> BRIEF
In the copy, every line of the material that follows must appear exactly, and no pictures should.
====================
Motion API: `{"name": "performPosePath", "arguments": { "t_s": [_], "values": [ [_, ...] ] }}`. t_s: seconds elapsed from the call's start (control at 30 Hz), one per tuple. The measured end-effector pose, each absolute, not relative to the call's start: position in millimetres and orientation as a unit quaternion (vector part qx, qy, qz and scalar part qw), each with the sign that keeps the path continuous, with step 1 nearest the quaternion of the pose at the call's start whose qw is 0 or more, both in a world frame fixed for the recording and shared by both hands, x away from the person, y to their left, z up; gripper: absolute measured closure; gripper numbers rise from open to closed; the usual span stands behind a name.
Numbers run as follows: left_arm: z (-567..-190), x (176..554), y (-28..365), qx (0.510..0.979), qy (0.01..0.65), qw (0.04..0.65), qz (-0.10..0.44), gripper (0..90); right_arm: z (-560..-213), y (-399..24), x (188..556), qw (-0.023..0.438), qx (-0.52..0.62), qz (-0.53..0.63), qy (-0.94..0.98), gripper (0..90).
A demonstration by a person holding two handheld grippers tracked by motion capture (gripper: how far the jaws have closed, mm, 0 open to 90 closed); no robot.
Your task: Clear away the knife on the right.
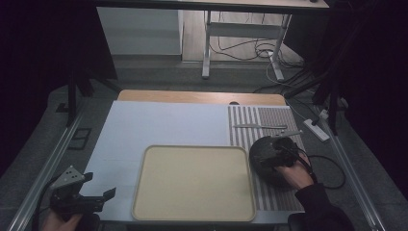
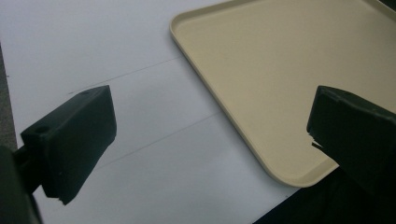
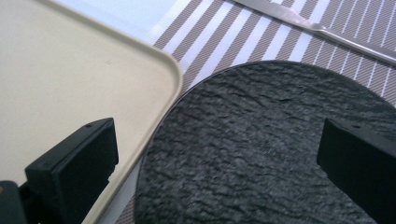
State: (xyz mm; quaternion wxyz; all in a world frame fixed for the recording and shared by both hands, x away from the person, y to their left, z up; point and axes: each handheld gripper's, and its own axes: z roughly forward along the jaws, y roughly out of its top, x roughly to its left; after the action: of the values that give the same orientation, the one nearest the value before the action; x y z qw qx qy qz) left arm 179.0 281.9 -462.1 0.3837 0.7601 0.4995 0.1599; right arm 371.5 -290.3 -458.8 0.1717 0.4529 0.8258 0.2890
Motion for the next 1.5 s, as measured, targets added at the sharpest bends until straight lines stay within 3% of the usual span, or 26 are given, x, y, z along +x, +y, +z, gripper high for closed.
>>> {"name": "performPosePath", "arguments": {
  "t_s": [1.5],
  "values": [
    [-462.4,179.5,283.0,0.758,0.501,0.387,0.157,2.0,-478.3,-287.6,472.7,0.177,0.501,0.247,0.81,0.0]
  ]
}}
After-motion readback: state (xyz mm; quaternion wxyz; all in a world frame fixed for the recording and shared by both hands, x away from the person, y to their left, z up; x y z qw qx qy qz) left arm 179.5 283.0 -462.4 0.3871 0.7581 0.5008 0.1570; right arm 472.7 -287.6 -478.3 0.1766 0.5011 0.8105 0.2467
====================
> SOLUTION BELOW
Motion API: `{"name": "performPosePath", "arguments": { "t_s": [_], "values": [ [_, ...] ] }}`. t_s: seconds elapsed from the call's start (control at 30 Hz), one per tuple. The measured end-effector pose, each absolute, not relative to the call's start: position in millimetres and orientation as a unit quaternion (vector part qx, qy, qz and scalar part qw), each with the sign that keeps the path continuous, with step 1 nearest the quaternion of the pose at the call's start whose qw is 0 or more, both in a world frame fixed for the recording and shared by both hands, x away from the person, y to their left, z up; gripper: absolute measured closure; gripper numbers rise from open to closed; the usual span stands behind a name.
Numbers run as follows: left_arm: z (-567..-190), x (176..554), y (-28..365), qx (0.510..0.979), qy (0.01..0.65), qw (0.04..0.65), qz (-0.10..0.44), gripper (0..90); right_arm: z (-560..-213), y (-399..24), x (188..556), qw (-0.023..0.438), qx (-0.52..0.62), qz (-0.53..0.63), qy (-0.94..0.98), gripper (0..90).
A demonstration by a person holding two handheld grippers tracked by motion capture (gripper: how far the jaws have closed, mm, 0 open to 90 closed); no robot.
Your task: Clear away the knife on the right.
State: (xyz mm; quaternion wxyz; all in a world frame fixed for the recording and shared by both hands, x away from the person, y to their left, z up; point and axes: each handheld gripper's, and its own axes: z roughly forward along the jaws, y roughly out of its top, x roughly to its left; after the action: of the values that give the same orientation, the one nearest the value before the action; x y z qw qx qy qz) left arm 179.0 281.9 -462.1 0.3837 0.7601 0.4995 0.1599; right arm 371.5 -290.3 -458.8 0.1717 0.4529 0.8258 0.2890
Motion for the next 1.5 s, as measured, targets added at the sharpest bends until straight lines stay within 3% of the usual span, or 26 are given, x, y, z along +x, +y, +z, gripper high for closed.
>>> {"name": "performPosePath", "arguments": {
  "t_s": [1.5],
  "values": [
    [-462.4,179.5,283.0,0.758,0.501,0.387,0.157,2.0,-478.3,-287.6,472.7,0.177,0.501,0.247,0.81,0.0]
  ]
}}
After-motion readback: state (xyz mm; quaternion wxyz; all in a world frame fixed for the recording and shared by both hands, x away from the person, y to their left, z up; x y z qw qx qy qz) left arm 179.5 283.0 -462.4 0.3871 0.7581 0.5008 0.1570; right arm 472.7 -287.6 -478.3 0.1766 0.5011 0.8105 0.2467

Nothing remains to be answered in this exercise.